Sair do sufoco para voltar a investir

Lucien Belmonte- Correio Braziliense 

Depois de a indústria amargar elevação de custos de mão de obra e de energia na ordem de 100% nos últimos 10 anos, não deveria surpreender a queda de 2,7% nos índices de produção em 2012, o pior resultado desde a crise internacional de 2009, segundo o Instituto Brasileiro de Geografia e Estatística. A retração reflete as condições adversas enfrentadas em particular pelos setores intensivos em capital. Os fabricantes de vidro plano conhecem bem essa situação. Enquanto o preço final do produto diminuiu 11% desde janeiro de 2011, os preços médios de dois de seus principais insumos produtivos — gás natural e barrilha — tiveram aumentos superiores a 60% e 35%, respectivamente, na mesma base de comparação.

A indústria nacional não tem problemas de produtividade, de eficiência ou de qualidade. É forte e criativa para encontrar novas formas de se tornar mais competitiva. Opera, no entanto, em um país que não é para amadores: além dessa alta significativa de custos, tem sido obrigada a lidar com condições regulatórias altamente desafiadoras, que compõem um quadro dramático quando combinadas com o “salve-se quem puder” do cenário externo.

Indústrias de países competidores como o México e a Turquia contam com gás natural a custos da ordem de, respectivamente, US$ 5 e US$ 8,50 por milhão de BTU, contra a média de US$ 14 praticada por aqui. Pesquisa da Universidade Federal do Rio de Janeiro (UFRJ) mostra que esse tipo de diferença tende a pressionar a balança comercial brasileira, para um deficit do setor de vidro da ordem de US$ 2,3 bilhões por ano. Por outro lado, a redução do preço médio para US$ 7 por milhão de BTU permitiria que o setor conhecesse um superávit de US$ 500 milhões.

A desvalorização artificial das moedas dos Estados Unidos, do Japão e da zona do euro também prejudica as exportações brasileiras. E, para completar, a China fecha os olhos para os impactos ambientais de suas indústrias, enquanto subsidia diversos setores produtivos, contrariando regras do comércio internacional.

Evidentemente que não defendemos a adoção de subsídios. Mas é importante ter em mente esse quadro para avaliar a situação do Brasil, pois compromete cadeias produtivas inteiras. Afinal, quando o fabricante de janelas opta por comprar vidro importado, acaba importando janelas completas, ameaçando toda uma cadeia industrial de agregação de valor e geração e de emprego e de renda que vai muito além da transformação de areia em vidro. Da fundição do alumínio à confecção das molduras, da produção de parafusos à de revestimentos de borracha e espuma, passando pela montagem e finalização, toda a cadeia fica comprometida.

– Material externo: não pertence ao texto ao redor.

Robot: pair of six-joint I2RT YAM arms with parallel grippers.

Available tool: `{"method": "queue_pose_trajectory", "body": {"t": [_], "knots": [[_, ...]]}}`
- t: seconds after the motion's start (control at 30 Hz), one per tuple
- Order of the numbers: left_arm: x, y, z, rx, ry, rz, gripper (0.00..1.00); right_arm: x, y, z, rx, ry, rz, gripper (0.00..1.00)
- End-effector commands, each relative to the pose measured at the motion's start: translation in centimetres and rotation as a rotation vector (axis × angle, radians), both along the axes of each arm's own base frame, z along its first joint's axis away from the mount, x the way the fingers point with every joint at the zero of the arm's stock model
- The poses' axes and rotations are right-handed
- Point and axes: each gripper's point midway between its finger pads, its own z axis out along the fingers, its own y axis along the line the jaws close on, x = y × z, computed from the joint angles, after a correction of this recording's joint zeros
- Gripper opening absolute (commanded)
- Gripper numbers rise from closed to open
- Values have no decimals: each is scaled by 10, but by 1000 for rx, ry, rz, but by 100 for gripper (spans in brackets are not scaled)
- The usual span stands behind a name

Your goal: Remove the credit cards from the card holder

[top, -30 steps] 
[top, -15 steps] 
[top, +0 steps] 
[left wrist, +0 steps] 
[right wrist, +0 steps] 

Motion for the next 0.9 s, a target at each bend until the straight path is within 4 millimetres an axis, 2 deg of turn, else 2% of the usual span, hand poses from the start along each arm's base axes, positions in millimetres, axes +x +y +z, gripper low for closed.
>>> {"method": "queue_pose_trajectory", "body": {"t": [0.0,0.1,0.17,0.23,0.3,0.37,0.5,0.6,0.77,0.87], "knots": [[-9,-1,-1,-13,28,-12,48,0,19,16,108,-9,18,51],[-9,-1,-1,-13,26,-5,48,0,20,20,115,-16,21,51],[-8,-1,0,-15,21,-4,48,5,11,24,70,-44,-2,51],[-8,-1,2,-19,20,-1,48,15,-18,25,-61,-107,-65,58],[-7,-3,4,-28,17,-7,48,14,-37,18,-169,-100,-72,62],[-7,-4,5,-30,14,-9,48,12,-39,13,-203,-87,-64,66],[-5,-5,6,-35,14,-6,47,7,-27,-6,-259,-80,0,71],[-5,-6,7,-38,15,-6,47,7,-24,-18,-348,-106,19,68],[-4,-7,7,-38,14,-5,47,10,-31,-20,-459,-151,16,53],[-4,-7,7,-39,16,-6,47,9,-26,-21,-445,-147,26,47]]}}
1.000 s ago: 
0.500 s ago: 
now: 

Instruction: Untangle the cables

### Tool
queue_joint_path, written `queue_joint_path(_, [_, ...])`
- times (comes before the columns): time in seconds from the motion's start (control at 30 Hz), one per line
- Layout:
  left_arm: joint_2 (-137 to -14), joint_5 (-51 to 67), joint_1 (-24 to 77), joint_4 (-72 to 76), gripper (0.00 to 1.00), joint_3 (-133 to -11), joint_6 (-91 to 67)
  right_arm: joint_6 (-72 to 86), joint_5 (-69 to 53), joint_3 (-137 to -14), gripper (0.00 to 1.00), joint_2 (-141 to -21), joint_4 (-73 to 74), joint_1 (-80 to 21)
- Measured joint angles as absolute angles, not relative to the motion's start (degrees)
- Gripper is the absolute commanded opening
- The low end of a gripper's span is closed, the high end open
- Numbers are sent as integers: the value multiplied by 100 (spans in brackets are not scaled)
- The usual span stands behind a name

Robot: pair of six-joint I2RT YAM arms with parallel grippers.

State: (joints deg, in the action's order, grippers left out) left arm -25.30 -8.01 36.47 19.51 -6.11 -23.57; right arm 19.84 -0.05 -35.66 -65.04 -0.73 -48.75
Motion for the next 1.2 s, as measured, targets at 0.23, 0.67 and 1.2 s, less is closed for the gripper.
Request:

Nesse contexto, a adoção de uma lista de exceções à Tarifa Externa Comum (TEC) do Mercosul, com o aumento das alíquotas de importação para até 25% sobre uma lista de 100 produtos, e a redução do custo da eletricidade, que entra em prática este mês, são um alento para a indústria nacional. No primeiro caso, trata-se de legítima defesa comercial, uma vez que as medidas estão amparadas pelas regras do mercado comum e da Organização Mundial do Comércio (OMC) e podem, portanto, ser usadas para auxiliar a minimizar o desequilíbrio de competitividade aqui verificado.

Em relação à energia, o corte de encargos do setor elétrico e a redução dos custos de transmissão da indústria aliviam parcialmente as condições das fábricas. O custo do gás natural é outra frente que deve ser atacada. A retomada dos leilões de áreas de exploração e produção de petróleo e gás indica que pelo menos existe uma boa vontade de se buscar um aumento de competitividade nessa área.

Dentro de alguns anos, quando analistas e pesquisadores avaliarem a situação da indústria brasileira neste início de década, certamente reconhecerão a importância das medidas tomadas no último ano para estimular a recuperação industrial e, consequentemente, retomar o ciclo virtuoso da economia. A indústria brasileira demonstrou em diversas ocasiões que pode investir, inovar e melhorar sua competitividade em relação aos competidores internacionais. Mas, no momento de grave crise, primeiro precisa encontrar condições de sobrevivência.